Yale Fraternities Delay Rush Events Amid Push to Allow Women

Several fraternity chapters at Yale University have postponed recruiting events amid a push by student activists to make the social organizations open to both men and women, an umbrella group said Monday.

The fraternities put off rush events scheduled for this past weekend when students ineligible for membership indicated they planned to attend, North-American Interfraternity Conference spokeswoman Heather Matthews Kirk said.

As fraternities expressed concern about how to handle such visits, Yale Senior Associate Dean Burgwell Howard had urged local chapter leaders in a letter Thursday to open recruiting events to all students, including women.

"My basic advice is that it does no harm to have your rush events open to all eligible members of the Yale community — regardless of gender. Welcome these students as you would any other potential new members," Howard wrote. He also urged fraternities to be clear about their organizations' membership criteria.

As part of broader re-examination of Greek life, a number of U.S. colleges have made changes, including Harvard University, which forbids students who join single-gender clubs from leading campus groups, and Wesleyan University, which ordered fraternities to become coed.

In his letter, Howard said Yale for now has no interest in dictating to student organization who they select for membership. He said his office supports all-female, all-male and co-ed organizations within the Greek community but the university also wants the selection process to be as clear as possible.
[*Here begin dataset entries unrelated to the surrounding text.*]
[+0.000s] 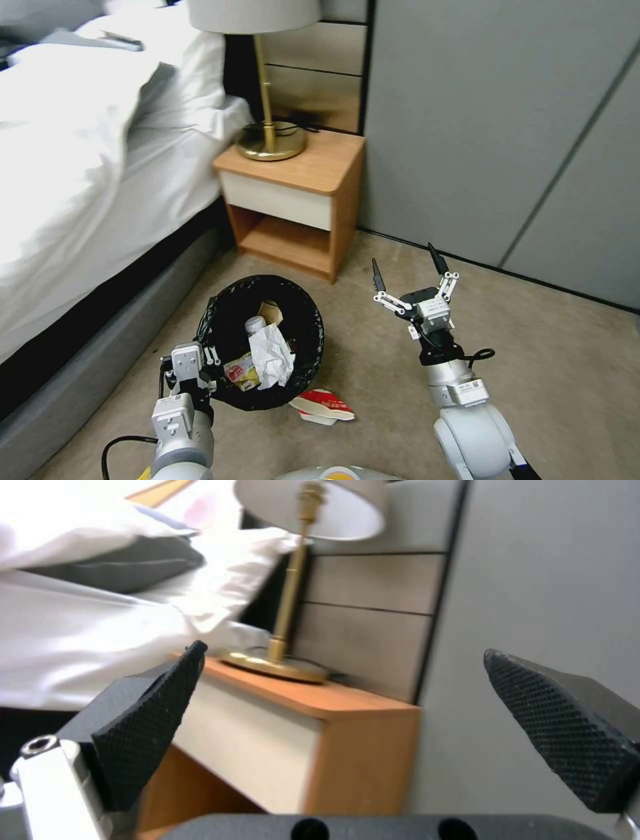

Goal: Pick up the trash bin, then pick up the garbage from the floor and place it into the trash bin.

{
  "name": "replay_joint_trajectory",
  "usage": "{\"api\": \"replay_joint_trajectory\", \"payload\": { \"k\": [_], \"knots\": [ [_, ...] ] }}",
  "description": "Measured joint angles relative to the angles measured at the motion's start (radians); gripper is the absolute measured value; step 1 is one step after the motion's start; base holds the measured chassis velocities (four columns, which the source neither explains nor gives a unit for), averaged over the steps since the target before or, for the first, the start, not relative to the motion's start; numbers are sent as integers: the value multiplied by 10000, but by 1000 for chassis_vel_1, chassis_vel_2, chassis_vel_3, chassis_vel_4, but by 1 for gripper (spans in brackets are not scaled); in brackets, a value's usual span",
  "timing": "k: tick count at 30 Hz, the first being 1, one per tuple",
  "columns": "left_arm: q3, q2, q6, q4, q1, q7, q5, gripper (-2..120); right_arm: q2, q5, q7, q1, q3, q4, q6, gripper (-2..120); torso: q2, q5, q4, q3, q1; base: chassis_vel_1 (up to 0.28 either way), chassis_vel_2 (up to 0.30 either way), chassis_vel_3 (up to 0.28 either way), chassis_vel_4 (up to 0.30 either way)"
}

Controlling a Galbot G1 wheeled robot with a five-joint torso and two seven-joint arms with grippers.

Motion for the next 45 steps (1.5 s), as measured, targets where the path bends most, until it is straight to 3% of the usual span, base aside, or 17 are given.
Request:
{"api": "replay_joint_trajectory", "payload": {
  "k": [12,16,20,22,28,38,45],
  "knots": [
    [-18,22,-58,81,-4,-7,-13,1,-424,593,-260,-23,-323,-24,-387,100,0,0,-1,0,0,122,125,126,113],
    [-14,22,-112,93,18,-13,4,1,-795,903,-425,-13,-615,-38,-644,100,0,1,2,0,0,125,136,118,117],
    [-16,21,-118,80,32,-20,34,1,-1631,1223,-723,60,-960,-110,-922,100,0,2,2,0,0,83,67,58,51],
    [-9,25,-134,47,62,-18,36,1,-2664,1609,-1194,69,-1142,-159,-1206,100,0,-1,-4,0,-1,0,0,0,0],
    [3,6,-189,33,109,-16,62,1,-3968,2217,-2216,39,-1365,-600,-1638,100,0,2,-1,0,0,0,0,0,0],
    [69,-24,-205,24,104,-28,98,1,-4823,2787,-3688,146,-1814,-1534,-2565,100,0,1,-1,0,0,0,0,0,0],
    [67,-15,-262,23,166,-35,99,1,-4972,2611,-4775,127,-1860,-2137,-2627,100,0,0,-1,0,0,0,0,0,0]
  ]
}}
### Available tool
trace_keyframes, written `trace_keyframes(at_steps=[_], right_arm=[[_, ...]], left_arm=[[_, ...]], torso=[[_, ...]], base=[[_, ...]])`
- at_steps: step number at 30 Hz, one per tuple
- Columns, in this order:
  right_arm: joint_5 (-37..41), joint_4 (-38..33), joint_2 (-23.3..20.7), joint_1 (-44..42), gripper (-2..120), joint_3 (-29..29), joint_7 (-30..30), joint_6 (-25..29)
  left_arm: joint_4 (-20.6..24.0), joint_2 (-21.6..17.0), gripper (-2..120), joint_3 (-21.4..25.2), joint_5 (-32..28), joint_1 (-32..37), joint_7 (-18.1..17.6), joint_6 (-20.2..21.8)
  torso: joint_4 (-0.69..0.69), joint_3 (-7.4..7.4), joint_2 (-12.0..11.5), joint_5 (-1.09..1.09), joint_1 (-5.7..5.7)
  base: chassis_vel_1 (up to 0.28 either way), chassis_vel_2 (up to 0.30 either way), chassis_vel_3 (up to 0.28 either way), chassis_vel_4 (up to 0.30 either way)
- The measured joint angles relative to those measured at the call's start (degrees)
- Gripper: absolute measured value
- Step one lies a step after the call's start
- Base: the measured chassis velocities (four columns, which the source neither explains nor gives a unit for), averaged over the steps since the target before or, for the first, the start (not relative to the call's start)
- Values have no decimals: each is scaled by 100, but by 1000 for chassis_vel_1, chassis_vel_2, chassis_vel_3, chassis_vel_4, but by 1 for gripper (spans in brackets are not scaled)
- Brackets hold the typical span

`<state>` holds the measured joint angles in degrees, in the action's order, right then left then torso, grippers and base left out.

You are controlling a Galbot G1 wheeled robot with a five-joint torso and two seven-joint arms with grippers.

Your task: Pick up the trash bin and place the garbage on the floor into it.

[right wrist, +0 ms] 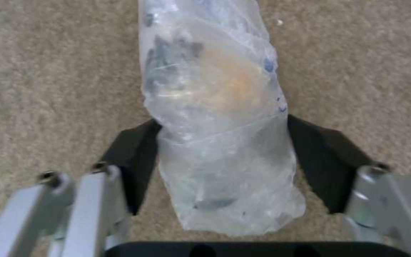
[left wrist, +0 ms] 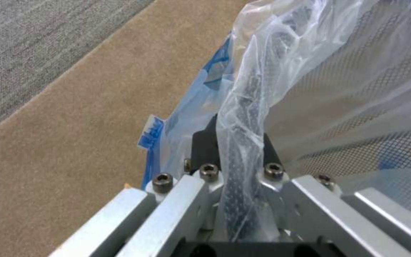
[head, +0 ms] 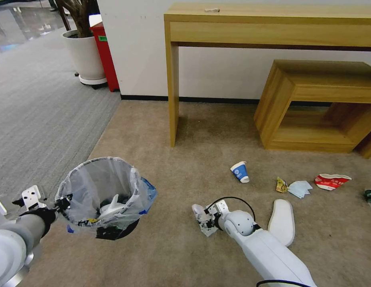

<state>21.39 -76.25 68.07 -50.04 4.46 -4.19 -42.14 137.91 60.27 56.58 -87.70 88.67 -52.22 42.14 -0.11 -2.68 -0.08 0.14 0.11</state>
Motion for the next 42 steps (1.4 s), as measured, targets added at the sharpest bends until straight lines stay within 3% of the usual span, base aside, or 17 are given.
trace_keyframes(at_steps=[5,8,15,18,23,29,35,42], right_arm=[[10,-54,-60,-35,43,-59,-29,0],[9,-62,-69,-39,37,-65,-36,0],[76,-165,-118,-55,7,-120,-61,0],[206,-286,-154,-70,0,-194,-32,0],[489,-568,-257,-95,0,-357,10,50],[1189,-1370,-612,-54,0,-844,-3,1217],[1880,-1984,-892,124,0,-1167,-80,1689],[2609,-2576,-1160,371,0,-1398,-678,2387]], left_arm=[[26,21,1,-33,25,1,-6,0],[38,26,1,-33,27,9,-6,0],[74,32,1,-23,34,41,-9,0],[77,27,1,-27,35,44,-10,0],[81,-3,1,-47,35,43,-10,0],[111,-173,1,-303,80,54,-4,-1],[-1,-383,1,-570,112,8,25,-1],[-150,-681,1,-813,207,-34,237,-1]], torso=[[0,0,0,0,0],[0,0,0,0,0],[0,0,0,0,0],[0,0,0,0,0],[1,0,0,0,0],[0,0,0,0,0],[0,0,0,0,0],[0,0,0,0,0]], base=[[0,0,0,0],[0,0,0,0],[0,0,0,0],[0,0,0,0],[0,0,0,0],[0,0,0,0],[0,0,0,0],[0,0,0,0]])
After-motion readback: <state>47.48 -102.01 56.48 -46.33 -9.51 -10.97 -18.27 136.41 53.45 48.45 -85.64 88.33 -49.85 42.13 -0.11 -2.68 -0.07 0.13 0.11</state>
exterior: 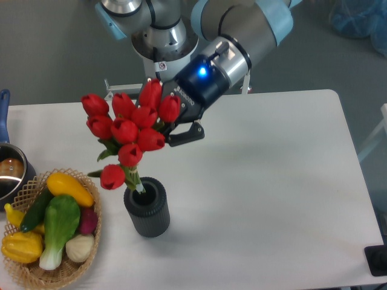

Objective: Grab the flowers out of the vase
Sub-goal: 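Lift the gripped tulips straight up out of the black vase, then carry the tulip bouquet up and away from the vase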

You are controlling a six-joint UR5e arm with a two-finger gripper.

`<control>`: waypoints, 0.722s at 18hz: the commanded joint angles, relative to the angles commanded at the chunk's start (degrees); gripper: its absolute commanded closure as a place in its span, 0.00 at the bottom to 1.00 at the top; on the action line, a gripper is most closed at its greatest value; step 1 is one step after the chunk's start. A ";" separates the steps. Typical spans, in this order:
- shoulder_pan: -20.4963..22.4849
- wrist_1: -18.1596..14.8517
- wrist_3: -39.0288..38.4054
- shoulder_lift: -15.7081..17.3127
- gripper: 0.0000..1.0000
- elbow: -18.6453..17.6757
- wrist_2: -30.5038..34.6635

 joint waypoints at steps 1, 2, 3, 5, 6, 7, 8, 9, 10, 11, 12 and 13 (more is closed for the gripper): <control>0.35 0.00 -0.18 0.26 0.67 0.26 0.00; 1.31 0.00 -0.18 0.35 0.67 0.35 0.00; 2.02 0.00 -0.18 0.35 0.67 0.44 0.00; 4.38 0.00 0.51 0.27 0.67 0.62 0.26; 6.05 0.00 0.61 0.27 0.67 1.14 0.26; 7.54 0.00 1.04 0.27 0.67 1.75 0.35; 9.04 0.00 2.27 0.18 0.67 2.02 0.44; 10.27 0.09 3.41 0.09 0.67 2.20 0.53; 11.50 0.09 4.38 0.00 0.67 2.29 0.79; 13.43 0.00 6.21 -0.35 0.67 2.29 0.88; 14.58 0.00 7.71 -0.70 0.67 2.11 1.05; 15.46 -0.09 9.55 -0.88 0.67 1.68 1.40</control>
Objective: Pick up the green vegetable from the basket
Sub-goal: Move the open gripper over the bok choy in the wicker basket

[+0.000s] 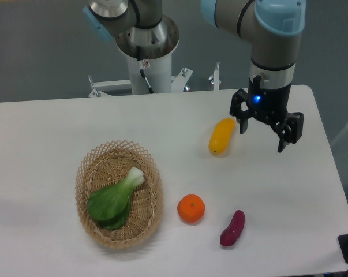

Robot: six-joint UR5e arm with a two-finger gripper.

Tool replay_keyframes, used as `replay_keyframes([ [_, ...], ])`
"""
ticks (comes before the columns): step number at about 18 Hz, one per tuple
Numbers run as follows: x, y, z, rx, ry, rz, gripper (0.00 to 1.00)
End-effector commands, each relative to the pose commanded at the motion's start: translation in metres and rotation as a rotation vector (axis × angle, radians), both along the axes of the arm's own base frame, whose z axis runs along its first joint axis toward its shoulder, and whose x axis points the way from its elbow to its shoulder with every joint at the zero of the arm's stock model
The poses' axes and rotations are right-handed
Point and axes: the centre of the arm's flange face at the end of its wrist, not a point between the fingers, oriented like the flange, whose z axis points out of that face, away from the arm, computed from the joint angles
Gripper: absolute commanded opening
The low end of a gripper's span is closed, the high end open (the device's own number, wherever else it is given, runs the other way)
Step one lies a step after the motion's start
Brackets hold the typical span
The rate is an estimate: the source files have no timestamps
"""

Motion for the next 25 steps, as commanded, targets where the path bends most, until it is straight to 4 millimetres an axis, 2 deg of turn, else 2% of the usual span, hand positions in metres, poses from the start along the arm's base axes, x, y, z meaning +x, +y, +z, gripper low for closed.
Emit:
replay_keyframes([
  [5, 0.007, 0.002, -0.013, -0.016, -0.022, 0.001, 1.00],
  [7, 0.015, -0.001, -0.017, -0.014, -0.036, 0.004, 1.00],
  [9, 0.024, -0.002, -0.037, -0.013, -0.082, 0.037, 1.00],
  [12, 0.050, 0.013, -0.044, 0.019, -0.126, 0.135, 1.00],
  [15, 0.087, 0.052, -0.057, 0.028, -0.161, 0.176, 1.00],
  [17, 0.112, 0.072, -0.076, 0.014, -0.195, 0.215, 1.00],
  [19, 0.148, 0.089, -0.097, -0.011, -0.225, 0.205, 1.00],
  [21, 0.175, 0.104, -0.117, -0.004, -0.221, 0.186, 1.00],
  [22, 0.187, 0.109, -0.124, 0.013, -0.213, 0.188, 1.00],
  [24, 0.211, 0.118, -0.151, 0.016, -0.216, 0.197, 1.00],
  [25, 0.216, 0.122, -0.159, 0.009, -0.202, 0.201, 1.00],
])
Kirk said it would be disingenuous to allow people not eligible to join an organization to participate in recruiting events.
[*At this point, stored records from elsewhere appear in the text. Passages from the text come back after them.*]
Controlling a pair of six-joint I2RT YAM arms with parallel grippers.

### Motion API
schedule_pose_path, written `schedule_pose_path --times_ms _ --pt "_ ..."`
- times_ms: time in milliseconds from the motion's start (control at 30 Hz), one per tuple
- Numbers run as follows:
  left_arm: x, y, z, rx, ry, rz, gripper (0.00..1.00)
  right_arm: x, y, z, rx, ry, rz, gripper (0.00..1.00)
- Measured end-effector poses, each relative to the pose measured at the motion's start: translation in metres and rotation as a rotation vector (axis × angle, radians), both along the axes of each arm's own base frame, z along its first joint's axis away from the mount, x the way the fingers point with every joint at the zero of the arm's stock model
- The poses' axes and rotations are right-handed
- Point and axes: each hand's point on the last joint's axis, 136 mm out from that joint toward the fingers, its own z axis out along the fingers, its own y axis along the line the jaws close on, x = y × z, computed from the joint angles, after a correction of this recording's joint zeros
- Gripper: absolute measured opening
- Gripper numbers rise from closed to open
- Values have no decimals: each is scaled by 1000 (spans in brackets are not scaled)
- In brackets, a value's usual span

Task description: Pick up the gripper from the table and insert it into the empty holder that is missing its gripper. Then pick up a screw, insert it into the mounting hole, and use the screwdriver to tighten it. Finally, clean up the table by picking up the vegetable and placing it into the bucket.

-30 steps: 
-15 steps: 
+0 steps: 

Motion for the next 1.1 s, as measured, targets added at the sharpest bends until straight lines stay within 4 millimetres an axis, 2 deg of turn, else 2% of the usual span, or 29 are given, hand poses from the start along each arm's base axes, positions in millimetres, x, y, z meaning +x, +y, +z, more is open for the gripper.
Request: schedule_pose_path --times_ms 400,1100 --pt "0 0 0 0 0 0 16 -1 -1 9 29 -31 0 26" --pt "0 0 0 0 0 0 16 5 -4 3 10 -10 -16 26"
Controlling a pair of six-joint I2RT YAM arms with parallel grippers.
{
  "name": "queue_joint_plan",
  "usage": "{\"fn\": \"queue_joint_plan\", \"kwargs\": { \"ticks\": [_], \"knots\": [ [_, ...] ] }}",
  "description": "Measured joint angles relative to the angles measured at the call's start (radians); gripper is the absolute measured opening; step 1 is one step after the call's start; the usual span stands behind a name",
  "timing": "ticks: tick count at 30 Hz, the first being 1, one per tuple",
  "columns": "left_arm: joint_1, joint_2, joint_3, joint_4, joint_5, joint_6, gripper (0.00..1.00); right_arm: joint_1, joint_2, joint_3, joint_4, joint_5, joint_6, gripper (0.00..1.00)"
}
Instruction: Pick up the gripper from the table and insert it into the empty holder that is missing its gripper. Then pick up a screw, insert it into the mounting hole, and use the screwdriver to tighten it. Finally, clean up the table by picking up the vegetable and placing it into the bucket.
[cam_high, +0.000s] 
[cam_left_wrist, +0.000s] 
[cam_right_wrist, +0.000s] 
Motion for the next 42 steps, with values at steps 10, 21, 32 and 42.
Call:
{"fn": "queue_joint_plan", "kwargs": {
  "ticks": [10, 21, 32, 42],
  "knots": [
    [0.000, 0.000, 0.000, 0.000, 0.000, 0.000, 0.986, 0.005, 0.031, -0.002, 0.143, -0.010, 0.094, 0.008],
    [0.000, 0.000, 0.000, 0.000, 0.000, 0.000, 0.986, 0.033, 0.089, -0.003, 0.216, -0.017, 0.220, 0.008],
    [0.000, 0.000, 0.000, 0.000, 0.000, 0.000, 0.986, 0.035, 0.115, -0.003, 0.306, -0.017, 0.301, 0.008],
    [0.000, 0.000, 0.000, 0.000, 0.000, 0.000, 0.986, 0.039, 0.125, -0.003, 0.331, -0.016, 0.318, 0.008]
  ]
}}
Howard's letter also notes that many fraternities have changed their criteria to accommodate transgender students and others who identify as male but do not adhere to a gender binary. In the case of a student whose gender expression is in question, he encouraged fraternities to consult with their local and national boards if they want to offer a bid.

Howard's office directed a request for comment to a Yale spokesman, who said he had nothing to add to the statements in the letter.

A Yale student group, Engender, has been working on the Ivy League campus to end what it describes as sex discrimination that limits access to social and economic opportunities provided by fraternities. It said local fraternities told Engender that their national chapters called for rush events to be canceled until they determined how to respond to Engender's campaign.

"We view Dean Howard's statement as a helpful demonstration that the only real barrier to gender integration is the enforcement of sex-discriminatory membership policies from above by national fraternities and the NIC — not the free choices of students or administrators," the student group said in a statement.

The group has worked in the past to coordinate the attendance of female students at one fraternity, Sigma Phi Epsilon, although it had said it would accept only men.